Sinyal tersebut diberikan langsung oleh Ketua Umum DPP Partai Nasdem Surya Paloh usai menghadiri pelantikan Jokowi-Ma'ruf di Gedung Kura-Kura, Kompleks Parlemen Senayan, Jakarta, Minggu (20/10/2019).

"Kalau tidak ada yang oposisi, Nasdem saja yang jadi oposisi," kata Surya seperti dilansir dari Kompas TV, Senin (21/10/2019).

Surya Paloh bertemu Prabowo Subianto, hasilkan tiga kesekapatan politik, Minggu (13/10/2019).
Surya Paloh bertemu Prabowo Subianto, hasilkan tiga kesekapatan politik, Minggu (13/10/2019). (Tangkap layar live KompasTV)

Catatan Tribunnews.com, di kabinet Jokowi jilid II, NasDem memilikii dua menteri. 

Yaitu Menteri Lingkungan Hidup dan Kehutanan Siti Nurbaya dan Menteri Perdagangan Enggatiasto Lukita. 

Hingga saat ini, belum diketahui siapa kader NasDem yang bakal menjadi menteri Jokowi. 

Kader NasDem Viktor Laiskodat Mundur dari Bursa Calon Menteri

Ketua DPP NasDem Willy Aditia mengatakan bahwa Gubernur Nusa Tenggara Timur (NTT) Viktor Laiskodat mundur dari bursa Calon Menteri Jokowi-Ma'ruf.

Viktor mundur karena desakan dari masyarakat NTT yang menginginkannya tetap menjadi Gubernur.

"Banyak aspirasi rakyat dan tokoh-tokoh masyarakat dan agama NTT meminta ke presiden untuk kakak Viktor tetap memimpin NTT," ujar Willy saat dihubungi, Senin, (21/10/2019).

Menurut Willy, Viktor memang diminta oleh presiden untuk mengisi komposisi kabinet.

Namun Viktor menyampaikan bahwa masyarakat NTT menginginkannya tetap menjadi gubernur.

Akhirnya presiden mengizinkan Viktor mundur dari bursa calon menteri.

"Iya begitu, karena massif permintaan untuk beliau terus memimpin NTT," katanya.

6 Pernyataan Kontroversial Gubernur NTT Viktor Laiskodat Yang Menghebohkan Masyarakat NTT.
Gubernur NTT Viktor Laiskodat. (net)

Willy mengaku belum tahu pengganti Viktor Laiskodat untuk bursa menteri Jokowi dan NasDem.

Yang pasti menurutnya pengganti Viktor akan dipanggil Presiden dalam waktu dekat.

"Kita tunggu saja siapa yang akan dipanggil presiden bentar lagi," pungkasnya.
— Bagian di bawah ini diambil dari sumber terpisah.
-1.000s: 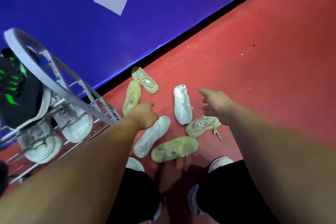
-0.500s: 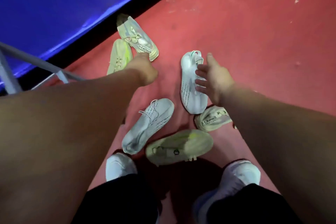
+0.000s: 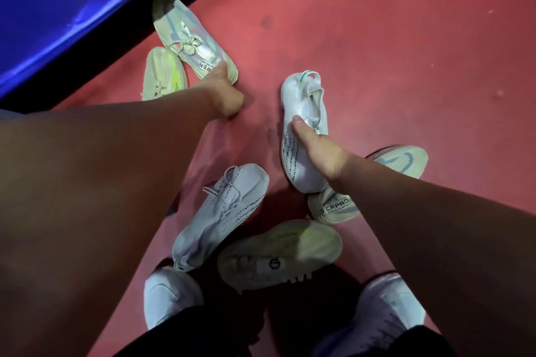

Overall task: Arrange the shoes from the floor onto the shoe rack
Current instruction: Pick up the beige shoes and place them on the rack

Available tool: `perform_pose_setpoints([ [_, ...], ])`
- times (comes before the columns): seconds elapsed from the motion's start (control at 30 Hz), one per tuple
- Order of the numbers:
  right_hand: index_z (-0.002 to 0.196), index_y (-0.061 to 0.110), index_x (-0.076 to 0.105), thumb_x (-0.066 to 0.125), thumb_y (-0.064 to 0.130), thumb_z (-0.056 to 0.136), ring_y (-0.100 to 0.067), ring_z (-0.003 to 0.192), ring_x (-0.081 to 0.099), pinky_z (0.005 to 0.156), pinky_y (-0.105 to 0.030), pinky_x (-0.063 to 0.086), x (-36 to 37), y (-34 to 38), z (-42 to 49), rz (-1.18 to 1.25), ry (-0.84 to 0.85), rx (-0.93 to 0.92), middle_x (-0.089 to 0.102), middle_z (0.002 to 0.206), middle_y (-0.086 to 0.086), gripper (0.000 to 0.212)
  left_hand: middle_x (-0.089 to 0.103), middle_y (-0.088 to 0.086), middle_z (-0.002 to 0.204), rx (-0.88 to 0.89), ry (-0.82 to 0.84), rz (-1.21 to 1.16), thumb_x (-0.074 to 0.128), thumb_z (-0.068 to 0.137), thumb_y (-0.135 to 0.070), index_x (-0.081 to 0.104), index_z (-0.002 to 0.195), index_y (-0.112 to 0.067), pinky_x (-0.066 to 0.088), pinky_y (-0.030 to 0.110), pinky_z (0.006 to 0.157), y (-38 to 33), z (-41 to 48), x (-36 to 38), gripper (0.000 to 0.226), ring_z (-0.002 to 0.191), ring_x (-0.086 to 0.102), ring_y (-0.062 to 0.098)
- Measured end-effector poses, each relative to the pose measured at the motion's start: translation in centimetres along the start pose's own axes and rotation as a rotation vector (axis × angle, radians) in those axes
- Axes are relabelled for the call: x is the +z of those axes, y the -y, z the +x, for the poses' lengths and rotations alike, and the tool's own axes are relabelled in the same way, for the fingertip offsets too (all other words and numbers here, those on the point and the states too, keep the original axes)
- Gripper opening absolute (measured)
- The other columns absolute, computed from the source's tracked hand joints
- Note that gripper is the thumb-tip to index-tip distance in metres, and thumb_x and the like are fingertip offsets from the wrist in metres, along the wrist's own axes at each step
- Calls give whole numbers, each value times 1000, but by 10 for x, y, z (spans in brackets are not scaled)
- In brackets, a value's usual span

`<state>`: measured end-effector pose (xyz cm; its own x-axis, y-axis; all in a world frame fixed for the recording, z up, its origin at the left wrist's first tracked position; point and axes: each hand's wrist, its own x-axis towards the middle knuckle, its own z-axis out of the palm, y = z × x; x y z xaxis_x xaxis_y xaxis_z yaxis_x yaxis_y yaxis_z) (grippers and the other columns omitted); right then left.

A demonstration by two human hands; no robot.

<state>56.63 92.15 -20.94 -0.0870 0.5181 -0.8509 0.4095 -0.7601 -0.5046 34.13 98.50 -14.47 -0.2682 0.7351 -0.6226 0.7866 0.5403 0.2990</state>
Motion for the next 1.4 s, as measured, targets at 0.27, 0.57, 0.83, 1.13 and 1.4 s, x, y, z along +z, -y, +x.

"Saya mohon izin jangan sampai ditugaskan Presiden untuk tetap bertugas di Jakarta. Jangan sampai besok saya ke Jakarta dan dapat tugas yang lebih besar."

"Saya tidak lari dari tanggung jawab, tapi kalau diperintah saya siap. Dan, kalau disuruh pilih mau tetap gubernur atau menteri pasti saya pilih gubernur, tapi kalau diperintah oleh presiden saya siap melaksanakan tugas negara demi kepentingan yang lebih besar NKRI, " kata Gubernur Viktor Laiskodat saat memberikan petuah pada syukuran rakyat atas pelantikan Emanuel Melkiades Laka Lena sebagai DPR RI di Gedung Golkar NTT, Jalan Frans Seda, Kamis (17/10/2019) malam.

Informasi yang berkembang, Viktor Bungtilu Laiskodat akan menduduki kursi Menteri Kehutanan dan Lingkungan Hidup.